A church school seems to have been in existence in the 1830s and presumably this was held in the north gallery of St. Mary's Church at Old Dilton. In 1848, after Holy Trinity Church had been built at Dilton Marsh, a government grant of £206 was obtained to build a new school. This was built alongside the new churchyard and run in union with the National Society. In 1858 there were 70 children being taught by an uncertified mistress and two pupil teachers. The schoolroom measured 42 feet by 21 feet and the classroom (for infants) 36 feet by 19 feet. There were tiled floors and parallel desks, and a report stated that the conditions were moderate. From 1867 there were separate schools for boys and girls within the building, with the infants being included with the girls. The master had charge of the whole school and taught the boys, while the mistress and pupil teachers taught the girls and infants. Between May 1875 and February 1876 the school was taught as a mixed school as there was no master and from 21 February 1881 the boys and girls were once more taught as a mixed school on a permanent basis.

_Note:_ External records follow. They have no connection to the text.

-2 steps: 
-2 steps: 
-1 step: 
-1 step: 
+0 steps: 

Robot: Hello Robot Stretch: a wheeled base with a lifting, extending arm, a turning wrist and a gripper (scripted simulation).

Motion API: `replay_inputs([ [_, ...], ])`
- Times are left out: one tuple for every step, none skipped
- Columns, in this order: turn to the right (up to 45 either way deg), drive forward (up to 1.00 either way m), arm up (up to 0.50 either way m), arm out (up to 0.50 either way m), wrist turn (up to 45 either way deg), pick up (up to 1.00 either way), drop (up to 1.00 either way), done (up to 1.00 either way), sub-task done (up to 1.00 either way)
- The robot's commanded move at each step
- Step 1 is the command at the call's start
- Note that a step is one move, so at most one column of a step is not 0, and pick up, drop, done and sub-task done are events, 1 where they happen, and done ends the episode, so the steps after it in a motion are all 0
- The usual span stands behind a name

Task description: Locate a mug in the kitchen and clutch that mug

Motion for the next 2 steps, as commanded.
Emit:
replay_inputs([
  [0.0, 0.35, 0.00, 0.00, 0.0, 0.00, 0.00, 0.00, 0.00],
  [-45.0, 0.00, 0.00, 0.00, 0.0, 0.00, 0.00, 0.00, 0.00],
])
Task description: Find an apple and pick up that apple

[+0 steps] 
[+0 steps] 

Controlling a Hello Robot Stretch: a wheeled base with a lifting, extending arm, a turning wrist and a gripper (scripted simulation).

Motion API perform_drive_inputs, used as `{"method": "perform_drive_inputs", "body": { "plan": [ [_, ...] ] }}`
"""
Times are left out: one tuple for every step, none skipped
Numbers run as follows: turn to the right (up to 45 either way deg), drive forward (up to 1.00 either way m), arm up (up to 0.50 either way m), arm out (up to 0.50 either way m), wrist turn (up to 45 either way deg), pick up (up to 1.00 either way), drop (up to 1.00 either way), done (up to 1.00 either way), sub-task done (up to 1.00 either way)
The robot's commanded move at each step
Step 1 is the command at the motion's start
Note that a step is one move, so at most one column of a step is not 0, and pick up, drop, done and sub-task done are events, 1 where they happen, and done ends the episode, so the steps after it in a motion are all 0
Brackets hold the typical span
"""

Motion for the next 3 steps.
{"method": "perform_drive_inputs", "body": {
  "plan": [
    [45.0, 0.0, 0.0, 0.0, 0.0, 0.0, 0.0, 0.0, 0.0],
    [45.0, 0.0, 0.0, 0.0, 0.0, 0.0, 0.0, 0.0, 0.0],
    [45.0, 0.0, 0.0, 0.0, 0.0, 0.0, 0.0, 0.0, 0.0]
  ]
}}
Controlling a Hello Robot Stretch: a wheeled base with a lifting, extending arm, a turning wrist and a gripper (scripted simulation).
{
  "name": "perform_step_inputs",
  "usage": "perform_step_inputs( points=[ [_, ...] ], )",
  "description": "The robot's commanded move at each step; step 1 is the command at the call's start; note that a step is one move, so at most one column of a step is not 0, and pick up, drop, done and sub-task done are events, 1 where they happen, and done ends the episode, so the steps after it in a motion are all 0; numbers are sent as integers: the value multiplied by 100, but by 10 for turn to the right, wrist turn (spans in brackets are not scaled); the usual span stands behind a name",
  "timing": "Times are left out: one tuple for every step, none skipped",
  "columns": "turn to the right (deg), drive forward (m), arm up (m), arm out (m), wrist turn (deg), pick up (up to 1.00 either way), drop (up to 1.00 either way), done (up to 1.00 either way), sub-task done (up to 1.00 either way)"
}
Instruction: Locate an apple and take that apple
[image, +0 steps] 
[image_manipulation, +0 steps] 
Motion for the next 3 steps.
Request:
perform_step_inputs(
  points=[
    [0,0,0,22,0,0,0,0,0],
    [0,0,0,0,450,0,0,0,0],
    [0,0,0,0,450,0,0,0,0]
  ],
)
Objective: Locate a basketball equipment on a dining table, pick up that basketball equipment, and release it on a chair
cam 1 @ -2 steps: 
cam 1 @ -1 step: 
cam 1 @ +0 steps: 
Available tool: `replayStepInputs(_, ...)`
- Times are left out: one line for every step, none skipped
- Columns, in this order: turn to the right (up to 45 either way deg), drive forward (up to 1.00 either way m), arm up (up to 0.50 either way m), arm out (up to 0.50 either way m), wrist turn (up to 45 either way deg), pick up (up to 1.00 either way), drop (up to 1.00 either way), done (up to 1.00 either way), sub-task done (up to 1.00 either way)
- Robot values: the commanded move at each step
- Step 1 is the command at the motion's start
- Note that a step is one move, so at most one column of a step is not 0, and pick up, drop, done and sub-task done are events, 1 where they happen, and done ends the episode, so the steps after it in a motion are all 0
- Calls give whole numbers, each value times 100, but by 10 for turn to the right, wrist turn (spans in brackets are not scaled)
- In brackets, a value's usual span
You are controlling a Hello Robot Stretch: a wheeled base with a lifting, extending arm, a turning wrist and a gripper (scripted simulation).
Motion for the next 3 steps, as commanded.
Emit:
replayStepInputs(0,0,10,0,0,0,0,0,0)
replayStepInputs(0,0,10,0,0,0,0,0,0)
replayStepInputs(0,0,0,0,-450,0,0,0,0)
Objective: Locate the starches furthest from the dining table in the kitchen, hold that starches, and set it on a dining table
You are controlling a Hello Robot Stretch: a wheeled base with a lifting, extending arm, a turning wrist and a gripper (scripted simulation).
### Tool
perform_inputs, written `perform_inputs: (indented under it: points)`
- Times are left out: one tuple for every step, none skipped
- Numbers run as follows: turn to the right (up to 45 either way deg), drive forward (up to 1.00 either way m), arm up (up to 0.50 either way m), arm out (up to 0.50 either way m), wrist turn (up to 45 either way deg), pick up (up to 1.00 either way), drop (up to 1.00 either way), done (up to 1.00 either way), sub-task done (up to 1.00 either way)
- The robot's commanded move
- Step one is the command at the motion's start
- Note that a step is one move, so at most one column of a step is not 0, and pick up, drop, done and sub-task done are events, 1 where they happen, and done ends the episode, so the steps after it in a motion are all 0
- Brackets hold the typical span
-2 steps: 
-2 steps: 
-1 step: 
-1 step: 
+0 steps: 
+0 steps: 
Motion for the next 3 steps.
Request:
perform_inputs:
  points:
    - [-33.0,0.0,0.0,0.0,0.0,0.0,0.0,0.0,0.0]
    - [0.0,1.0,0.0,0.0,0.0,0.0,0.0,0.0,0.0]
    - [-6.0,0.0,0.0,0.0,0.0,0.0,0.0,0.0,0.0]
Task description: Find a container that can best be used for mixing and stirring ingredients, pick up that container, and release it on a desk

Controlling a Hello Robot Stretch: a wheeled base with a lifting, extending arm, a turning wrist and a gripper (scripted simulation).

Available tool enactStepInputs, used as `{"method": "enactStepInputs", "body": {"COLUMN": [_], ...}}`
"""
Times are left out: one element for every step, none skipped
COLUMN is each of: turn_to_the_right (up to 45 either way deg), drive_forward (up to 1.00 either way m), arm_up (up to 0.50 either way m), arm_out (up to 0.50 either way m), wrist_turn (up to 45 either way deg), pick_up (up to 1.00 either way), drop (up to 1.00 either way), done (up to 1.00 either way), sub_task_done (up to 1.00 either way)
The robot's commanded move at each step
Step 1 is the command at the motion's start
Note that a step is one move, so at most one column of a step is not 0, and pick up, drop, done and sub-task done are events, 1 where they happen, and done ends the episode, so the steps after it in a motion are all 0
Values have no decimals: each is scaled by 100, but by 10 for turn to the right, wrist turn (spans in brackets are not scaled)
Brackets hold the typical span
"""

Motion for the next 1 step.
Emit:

There was quite a changeover of masters in the 1860s, '70s and '80s and despite reasonably good H.M.I reports on arriving at the school several of them seemed to have found the school in bad order, the boys with a lack of discipline and pupils having little knowledge. After the school became a mixed school the teaching structure in 1882 was: master, William Harrison; two assistant mistresses, Annie Willis and Annie Pearce; monitor for the mixed school, Henry Marshman; monitor for the infants' school, Sarah Lanfear - Sarah later qualified as a teacher.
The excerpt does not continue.